This is the introduction to Sue Westwind’s book Lunacy Lost.
Marie Elton stared at the dust balls revealed by morning light. How did those get there? Hugging a baseboard behind the sectional sofa, dirt in corners always accused her. Their gray, puffy dots marked her secret scorecard: how was she managing house and family? Marie turned on her heel to find a mop. She was not my mother yet.
Agnes’ door was wide open; to Marie, it sounded like the old woman was clearing her throat. Was she congested today? Marie thought she’d check, and padded closer. Now the sound was clipped, random, and distraught. Her mother-in-law was choking to death! The mop handle slapped the hardwood floor as Marie bolted.

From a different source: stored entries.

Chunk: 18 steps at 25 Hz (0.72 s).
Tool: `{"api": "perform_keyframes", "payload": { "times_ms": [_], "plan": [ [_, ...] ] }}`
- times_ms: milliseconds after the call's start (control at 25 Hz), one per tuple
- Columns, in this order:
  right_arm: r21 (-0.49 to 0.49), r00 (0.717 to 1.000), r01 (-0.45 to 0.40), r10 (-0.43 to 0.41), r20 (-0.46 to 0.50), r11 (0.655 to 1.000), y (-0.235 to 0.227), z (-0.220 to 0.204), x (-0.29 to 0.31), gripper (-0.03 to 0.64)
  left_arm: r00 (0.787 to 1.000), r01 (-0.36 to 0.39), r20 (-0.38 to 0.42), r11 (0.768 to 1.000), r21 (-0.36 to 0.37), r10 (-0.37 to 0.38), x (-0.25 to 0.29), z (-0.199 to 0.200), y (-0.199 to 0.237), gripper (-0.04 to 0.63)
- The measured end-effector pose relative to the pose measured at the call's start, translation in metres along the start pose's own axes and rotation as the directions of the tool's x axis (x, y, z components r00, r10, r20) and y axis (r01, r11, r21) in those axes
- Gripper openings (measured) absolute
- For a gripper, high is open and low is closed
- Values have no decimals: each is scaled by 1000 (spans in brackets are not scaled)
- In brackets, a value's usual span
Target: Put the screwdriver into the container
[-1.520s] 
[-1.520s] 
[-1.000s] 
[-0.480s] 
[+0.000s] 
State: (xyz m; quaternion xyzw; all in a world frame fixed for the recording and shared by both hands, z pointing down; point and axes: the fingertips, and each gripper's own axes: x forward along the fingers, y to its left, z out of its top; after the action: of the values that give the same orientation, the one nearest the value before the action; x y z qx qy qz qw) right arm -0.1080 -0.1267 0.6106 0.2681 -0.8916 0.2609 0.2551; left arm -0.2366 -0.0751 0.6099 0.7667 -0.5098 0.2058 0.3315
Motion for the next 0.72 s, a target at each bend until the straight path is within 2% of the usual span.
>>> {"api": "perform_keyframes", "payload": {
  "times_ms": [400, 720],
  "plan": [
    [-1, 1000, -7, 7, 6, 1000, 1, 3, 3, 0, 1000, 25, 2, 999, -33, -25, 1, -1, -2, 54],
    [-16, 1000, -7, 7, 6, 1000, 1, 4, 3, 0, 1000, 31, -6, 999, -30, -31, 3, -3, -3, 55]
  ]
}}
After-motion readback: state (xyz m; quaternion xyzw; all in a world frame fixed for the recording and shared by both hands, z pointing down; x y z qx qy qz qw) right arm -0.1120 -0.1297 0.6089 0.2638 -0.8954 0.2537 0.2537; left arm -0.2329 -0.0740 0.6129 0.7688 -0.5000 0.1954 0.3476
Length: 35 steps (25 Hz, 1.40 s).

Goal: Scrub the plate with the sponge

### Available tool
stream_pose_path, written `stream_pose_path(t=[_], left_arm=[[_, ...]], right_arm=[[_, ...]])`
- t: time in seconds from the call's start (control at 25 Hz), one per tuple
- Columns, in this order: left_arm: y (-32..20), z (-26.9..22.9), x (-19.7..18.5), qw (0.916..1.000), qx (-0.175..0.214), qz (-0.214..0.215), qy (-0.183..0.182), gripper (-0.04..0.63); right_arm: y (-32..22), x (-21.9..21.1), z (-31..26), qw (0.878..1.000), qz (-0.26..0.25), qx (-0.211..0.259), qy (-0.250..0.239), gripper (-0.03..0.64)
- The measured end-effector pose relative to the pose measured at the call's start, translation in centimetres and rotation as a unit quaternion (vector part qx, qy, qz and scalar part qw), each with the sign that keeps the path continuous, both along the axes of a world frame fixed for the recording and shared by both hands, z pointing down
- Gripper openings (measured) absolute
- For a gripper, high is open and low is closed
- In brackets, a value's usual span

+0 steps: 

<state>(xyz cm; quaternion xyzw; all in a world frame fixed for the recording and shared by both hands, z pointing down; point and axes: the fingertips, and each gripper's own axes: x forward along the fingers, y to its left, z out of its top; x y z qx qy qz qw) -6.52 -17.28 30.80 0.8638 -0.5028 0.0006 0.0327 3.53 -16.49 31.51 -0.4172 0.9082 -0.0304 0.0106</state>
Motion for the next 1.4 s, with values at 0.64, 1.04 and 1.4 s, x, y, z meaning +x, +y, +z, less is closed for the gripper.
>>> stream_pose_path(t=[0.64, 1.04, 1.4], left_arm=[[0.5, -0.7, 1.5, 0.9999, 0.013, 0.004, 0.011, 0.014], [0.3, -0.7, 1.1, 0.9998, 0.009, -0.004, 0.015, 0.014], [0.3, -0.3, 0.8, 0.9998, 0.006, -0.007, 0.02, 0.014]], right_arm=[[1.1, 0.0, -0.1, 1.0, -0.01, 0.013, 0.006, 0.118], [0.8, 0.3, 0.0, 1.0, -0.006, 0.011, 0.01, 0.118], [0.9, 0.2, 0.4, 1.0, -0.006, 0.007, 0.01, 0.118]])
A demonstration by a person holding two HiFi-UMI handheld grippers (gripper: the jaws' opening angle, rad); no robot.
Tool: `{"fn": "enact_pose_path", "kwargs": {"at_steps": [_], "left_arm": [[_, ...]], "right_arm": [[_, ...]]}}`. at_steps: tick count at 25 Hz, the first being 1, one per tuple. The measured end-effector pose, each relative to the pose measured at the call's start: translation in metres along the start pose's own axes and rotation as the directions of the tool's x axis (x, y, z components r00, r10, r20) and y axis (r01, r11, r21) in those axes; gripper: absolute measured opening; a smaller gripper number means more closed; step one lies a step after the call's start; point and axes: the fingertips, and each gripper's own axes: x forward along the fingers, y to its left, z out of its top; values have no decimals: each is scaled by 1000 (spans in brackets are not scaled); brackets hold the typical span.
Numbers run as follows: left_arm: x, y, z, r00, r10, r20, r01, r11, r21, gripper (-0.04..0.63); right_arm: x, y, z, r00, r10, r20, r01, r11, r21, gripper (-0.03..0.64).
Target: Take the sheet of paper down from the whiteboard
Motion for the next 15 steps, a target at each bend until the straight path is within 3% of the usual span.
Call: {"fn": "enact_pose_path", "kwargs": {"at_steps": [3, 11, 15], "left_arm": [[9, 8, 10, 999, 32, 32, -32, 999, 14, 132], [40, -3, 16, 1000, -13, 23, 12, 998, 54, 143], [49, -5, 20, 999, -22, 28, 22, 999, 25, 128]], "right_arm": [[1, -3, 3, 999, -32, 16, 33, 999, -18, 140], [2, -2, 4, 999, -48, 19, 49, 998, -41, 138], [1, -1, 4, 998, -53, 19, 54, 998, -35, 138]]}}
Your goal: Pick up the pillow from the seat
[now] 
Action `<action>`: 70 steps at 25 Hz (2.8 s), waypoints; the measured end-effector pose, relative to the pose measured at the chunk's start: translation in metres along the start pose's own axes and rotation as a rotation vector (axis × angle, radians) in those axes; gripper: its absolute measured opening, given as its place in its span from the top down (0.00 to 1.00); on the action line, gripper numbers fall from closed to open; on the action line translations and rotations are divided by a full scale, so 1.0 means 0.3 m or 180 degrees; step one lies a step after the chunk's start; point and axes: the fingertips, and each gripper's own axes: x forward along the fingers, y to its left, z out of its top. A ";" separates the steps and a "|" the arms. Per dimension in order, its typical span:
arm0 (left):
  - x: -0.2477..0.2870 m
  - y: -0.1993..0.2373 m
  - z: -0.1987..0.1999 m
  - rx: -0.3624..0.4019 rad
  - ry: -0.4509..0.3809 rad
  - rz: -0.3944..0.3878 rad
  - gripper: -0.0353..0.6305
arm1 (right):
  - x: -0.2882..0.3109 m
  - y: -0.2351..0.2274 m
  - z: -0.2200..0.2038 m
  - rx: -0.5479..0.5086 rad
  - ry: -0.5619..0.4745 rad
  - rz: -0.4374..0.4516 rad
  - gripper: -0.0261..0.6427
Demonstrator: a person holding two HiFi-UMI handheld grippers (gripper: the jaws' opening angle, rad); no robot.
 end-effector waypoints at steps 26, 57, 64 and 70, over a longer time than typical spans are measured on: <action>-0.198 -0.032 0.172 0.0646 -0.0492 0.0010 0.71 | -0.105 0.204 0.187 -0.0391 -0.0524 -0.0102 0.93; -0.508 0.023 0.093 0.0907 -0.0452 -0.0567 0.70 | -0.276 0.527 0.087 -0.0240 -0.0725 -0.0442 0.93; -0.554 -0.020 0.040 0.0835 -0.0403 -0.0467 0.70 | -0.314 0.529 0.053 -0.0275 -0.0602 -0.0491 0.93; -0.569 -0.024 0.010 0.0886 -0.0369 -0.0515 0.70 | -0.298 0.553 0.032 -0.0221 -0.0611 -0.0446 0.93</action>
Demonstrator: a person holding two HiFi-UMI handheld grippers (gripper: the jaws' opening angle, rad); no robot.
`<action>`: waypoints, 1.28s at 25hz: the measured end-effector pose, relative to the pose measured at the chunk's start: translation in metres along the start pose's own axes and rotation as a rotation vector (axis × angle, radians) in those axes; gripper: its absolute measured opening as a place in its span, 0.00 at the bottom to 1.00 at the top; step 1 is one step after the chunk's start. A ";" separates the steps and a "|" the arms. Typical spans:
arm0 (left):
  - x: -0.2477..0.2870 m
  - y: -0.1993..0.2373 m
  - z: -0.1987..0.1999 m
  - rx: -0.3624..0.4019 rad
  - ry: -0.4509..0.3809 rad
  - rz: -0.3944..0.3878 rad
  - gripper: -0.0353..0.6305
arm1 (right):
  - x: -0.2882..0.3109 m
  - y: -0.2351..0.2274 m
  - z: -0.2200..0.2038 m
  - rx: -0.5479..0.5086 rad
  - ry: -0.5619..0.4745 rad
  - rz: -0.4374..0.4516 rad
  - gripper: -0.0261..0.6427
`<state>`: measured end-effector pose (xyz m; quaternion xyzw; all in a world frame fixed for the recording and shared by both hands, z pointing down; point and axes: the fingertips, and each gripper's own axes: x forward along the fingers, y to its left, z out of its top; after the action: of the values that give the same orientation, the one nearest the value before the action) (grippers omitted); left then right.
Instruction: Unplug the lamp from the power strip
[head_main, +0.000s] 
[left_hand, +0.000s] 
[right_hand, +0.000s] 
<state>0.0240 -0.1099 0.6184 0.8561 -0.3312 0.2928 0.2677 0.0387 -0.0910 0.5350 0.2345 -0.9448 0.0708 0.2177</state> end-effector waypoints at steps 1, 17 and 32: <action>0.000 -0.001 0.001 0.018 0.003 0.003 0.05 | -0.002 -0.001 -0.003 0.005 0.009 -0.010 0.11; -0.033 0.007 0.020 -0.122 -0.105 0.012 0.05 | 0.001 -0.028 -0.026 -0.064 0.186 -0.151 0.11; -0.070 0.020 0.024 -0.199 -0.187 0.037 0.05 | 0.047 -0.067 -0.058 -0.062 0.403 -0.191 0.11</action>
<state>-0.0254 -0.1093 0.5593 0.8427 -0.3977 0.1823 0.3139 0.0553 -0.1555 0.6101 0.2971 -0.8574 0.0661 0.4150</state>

Inside the elder’s room. the bed was in disarray. On top of it Agnes was even more undone. She was not my grandmother yet. But if she’d had her way that morning, we’d have never met.
Agnes Wohler Elton lay across twisted sheets, pillows flung to the corners. Her bathrobe gaped, a nightgown hiking up with the effort she made: the robe’s terrycloth belt was wrapped around her throat as she pulled, tighter and tighter.
She was choking all right, in fits and starts, but seeing Marie, hearing her cry out and having her rush over — it was enough. Agnes stopped yanking and gasping. Marie was tearing at the belt anyway, freeing it from the soft, creased neck.
Daughter-in-law didn’t realize the deed could not be accomplished. No time to think: how even if a person lost consciousness this way, the tourniquet on the throat would go slack, and breath would rush in. Marie was too innocent to realize you couldn’t strangle yourself this way. But Agnes’ intention was clear.
Almost a suicide. Here in this house. My house. Marie stood immobilized, unable to help or hinder the tears of the woman who birthed the man that she loved. It was a twenty-five-year-old day in her life, two years before I was born. For Agnes it was also a first.
Though far from her last cry for help
Mental Illness Can Be Cured through the Nutrient Cycle
Most of my life I’ve felt captive to the question: what exactly makes mental illness happen? Its specter was ever present at the edges of my family, erupting time and again into catastrophe.
My grandmother came to embody this curse, living with us between hospital stays, heiress to those who purposefully ended their own lives.
Later, as my older brother grew into a young man, madness stalked him with some powerful stigma: paranoid schizophrenia. When puberty claimed my own body, I had a drastic change of mind, and family saw it as the descent of our genetic disease. I too gained a diagnosis.
Then came the children, garnering in short order the labels of their day: autism, attention hyperactivity disorder.
Today, I suppose mental health professionals would call me “recovered.” I’ve worked as both hypnotherapist and Holistic Mental Health Coach, grateful for students and clients who’ve taught me volumes about life.
I question Big Pharma’s proclamation that medication is the answer to their travails, for reasons made loud and clear in this book. Yet despite the great failure of antidepressants and antipsychotics, despite the immoral antics of the pharmaceutical industry, its dominion goes largely uncontested.
Sadly, the accomplishments of over 400 modes of psychotherapy are also spotty.
No one chooses what conditions to be born into. Though it may be inauspicious to sound a note of confinement. the absence of freedom (and justice) for sufferers of emotional and behavioral disorders is the recurrent theme among various critics outside the mental health establishment.
Whether the jail is literal, electrical (shock treatments), surgical, or pharmaceutical, the emancipation that a cure would bring is not on psychiatry’s wish list.
A Cure for Mental Illness
But here’s what puzzles me most: critics of the mental health system — even the most rabid hold-overs from the days of anti-psychiatry — join the industry in clinging to the notion that mental illness is a bonafide condition or disease. And why not? There is little momentum for full recovery —tried and tested alternatives, real and complete healing — in their midst.
But in the autism community, there is.
What I have found is that a full turn-around from abject mental pain is possible —not for a few, but for many. I would never have been so lucky had it not been for the mood and the efforts of the cutting-edge, autism advocacy world.
In my case, healing was exhilarating and profound: I had not logged years psychiatric drug use. Decades of pain, hiding, addiction, codependency, labels and more labels, countless therapy sessions and chronic physical limitations? That pretty much sums it up.